Personal information
- Full name: Sonalben Manubhai Patel
- Born: 15 September 1987 (age 38) Viramgam, Gujarat, India
- Spouse: Ramesh Chaudhary

Sport
- Country: India
- Sport: Athletics
- Event: Para Table Tennis C3

Medal record
Women's para table tennis
Representing India
Commonwealth Games
| Bronze medal – third place | 2022 Birmingham | Singles C3–5 |
Asian Para Games
| Silver medal – second place | 2018 Jakarta | Doubles WD3-5 |

= Sonalben Patel =

Indian Paralympic table tennis player

Sonalben Manubhai Patel is an international Para table tennis player and Asian medalist from Viramgam, Gujarat, India.

== Career ==
She is participating in wheelchair class 3 para table tennis. She is making her Paralympic debut in Tokyo Paralympic 2020.
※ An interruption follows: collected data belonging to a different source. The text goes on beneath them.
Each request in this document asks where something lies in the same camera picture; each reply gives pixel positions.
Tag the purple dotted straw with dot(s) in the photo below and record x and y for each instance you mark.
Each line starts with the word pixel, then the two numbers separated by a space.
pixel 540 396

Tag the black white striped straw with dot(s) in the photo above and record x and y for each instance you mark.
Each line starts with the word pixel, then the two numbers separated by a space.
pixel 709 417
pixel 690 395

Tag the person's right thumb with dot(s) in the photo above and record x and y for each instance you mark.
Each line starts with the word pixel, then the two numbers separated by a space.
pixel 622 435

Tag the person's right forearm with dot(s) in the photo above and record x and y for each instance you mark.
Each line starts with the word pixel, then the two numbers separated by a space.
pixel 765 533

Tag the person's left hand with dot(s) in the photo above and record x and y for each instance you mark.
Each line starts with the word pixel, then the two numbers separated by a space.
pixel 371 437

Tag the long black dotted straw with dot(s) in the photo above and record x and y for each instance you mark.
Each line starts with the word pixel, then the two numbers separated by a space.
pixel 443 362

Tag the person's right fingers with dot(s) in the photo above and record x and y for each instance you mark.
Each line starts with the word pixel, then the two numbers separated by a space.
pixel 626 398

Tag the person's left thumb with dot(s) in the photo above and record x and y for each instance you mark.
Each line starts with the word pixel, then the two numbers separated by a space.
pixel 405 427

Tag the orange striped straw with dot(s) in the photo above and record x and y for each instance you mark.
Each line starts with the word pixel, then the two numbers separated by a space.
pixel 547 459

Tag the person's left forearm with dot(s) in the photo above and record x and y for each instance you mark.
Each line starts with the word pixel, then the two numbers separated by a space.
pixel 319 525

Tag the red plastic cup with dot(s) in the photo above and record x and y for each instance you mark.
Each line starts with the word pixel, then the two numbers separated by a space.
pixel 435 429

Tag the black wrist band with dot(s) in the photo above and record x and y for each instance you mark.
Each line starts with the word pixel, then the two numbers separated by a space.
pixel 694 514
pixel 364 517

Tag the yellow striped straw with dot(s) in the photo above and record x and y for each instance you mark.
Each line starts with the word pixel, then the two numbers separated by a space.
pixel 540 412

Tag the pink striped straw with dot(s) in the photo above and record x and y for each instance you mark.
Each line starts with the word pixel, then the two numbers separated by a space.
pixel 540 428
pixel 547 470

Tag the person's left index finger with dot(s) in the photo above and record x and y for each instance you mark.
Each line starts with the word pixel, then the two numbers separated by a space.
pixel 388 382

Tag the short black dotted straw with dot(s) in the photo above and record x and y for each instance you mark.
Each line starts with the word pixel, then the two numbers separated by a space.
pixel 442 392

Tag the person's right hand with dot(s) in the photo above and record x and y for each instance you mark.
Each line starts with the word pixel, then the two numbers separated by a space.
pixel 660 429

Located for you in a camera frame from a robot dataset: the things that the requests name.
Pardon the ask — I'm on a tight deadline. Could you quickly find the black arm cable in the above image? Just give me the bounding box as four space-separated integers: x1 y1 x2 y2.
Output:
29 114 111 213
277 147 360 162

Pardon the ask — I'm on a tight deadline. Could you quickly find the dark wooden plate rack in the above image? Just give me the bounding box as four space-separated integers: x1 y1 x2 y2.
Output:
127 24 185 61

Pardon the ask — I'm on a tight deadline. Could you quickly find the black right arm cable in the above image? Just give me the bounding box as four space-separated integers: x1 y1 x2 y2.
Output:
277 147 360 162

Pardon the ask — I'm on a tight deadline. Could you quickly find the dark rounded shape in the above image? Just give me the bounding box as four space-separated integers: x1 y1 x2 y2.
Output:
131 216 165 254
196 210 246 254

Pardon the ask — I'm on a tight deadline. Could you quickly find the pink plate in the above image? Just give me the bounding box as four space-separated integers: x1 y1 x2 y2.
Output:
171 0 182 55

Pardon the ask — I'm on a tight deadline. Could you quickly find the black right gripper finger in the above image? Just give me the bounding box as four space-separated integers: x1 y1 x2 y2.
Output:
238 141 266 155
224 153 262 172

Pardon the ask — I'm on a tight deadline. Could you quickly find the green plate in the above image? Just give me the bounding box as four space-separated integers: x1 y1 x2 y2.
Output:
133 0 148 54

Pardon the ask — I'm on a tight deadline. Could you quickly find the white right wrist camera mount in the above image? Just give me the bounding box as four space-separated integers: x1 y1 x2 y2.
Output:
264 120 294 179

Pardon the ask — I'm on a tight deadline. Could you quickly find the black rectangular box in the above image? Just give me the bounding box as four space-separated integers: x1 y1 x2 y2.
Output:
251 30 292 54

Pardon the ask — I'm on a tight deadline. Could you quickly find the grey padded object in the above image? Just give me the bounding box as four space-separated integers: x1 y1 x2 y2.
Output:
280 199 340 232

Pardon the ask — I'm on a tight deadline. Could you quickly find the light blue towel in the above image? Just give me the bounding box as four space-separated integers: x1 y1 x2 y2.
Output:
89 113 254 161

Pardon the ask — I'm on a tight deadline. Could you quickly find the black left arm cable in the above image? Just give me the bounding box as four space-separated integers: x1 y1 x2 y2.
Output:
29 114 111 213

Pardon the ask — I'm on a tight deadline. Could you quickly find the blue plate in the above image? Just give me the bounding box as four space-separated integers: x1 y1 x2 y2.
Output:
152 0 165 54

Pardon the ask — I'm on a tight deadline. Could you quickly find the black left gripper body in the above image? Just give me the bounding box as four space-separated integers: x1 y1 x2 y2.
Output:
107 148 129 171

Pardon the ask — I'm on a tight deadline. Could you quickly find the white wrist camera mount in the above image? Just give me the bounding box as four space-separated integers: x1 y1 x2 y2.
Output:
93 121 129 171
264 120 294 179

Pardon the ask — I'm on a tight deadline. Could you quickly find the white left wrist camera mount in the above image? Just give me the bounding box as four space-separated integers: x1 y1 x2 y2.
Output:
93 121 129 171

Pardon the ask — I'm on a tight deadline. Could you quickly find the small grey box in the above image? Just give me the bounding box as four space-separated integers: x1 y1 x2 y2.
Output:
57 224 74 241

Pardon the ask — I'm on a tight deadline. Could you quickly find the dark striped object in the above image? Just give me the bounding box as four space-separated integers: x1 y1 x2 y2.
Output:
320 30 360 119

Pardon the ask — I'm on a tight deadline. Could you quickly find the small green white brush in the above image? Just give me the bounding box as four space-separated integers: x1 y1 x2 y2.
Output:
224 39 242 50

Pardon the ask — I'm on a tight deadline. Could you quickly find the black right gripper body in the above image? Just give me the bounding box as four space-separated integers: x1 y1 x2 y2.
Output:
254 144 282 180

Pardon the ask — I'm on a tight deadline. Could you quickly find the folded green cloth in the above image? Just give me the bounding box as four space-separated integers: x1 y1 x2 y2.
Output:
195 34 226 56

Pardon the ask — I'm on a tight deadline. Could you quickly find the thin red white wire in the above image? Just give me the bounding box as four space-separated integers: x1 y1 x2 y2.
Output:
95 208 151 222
Ms. Lakhia from Blind People's Association, Ahmedabad encouraged her to take up Table Tennis and she soon began to train professionally under the guidance of her coach Nilay Vyas
In the 2022 Birmingham Commonwealth Games, she won the bronze medal in the women's singles by defeating England's Sue Bailey.

== Personal life ==
She was diagnosed with polio when she was 6 months old, which later affected both her legs and right hand and left her with 90% disability.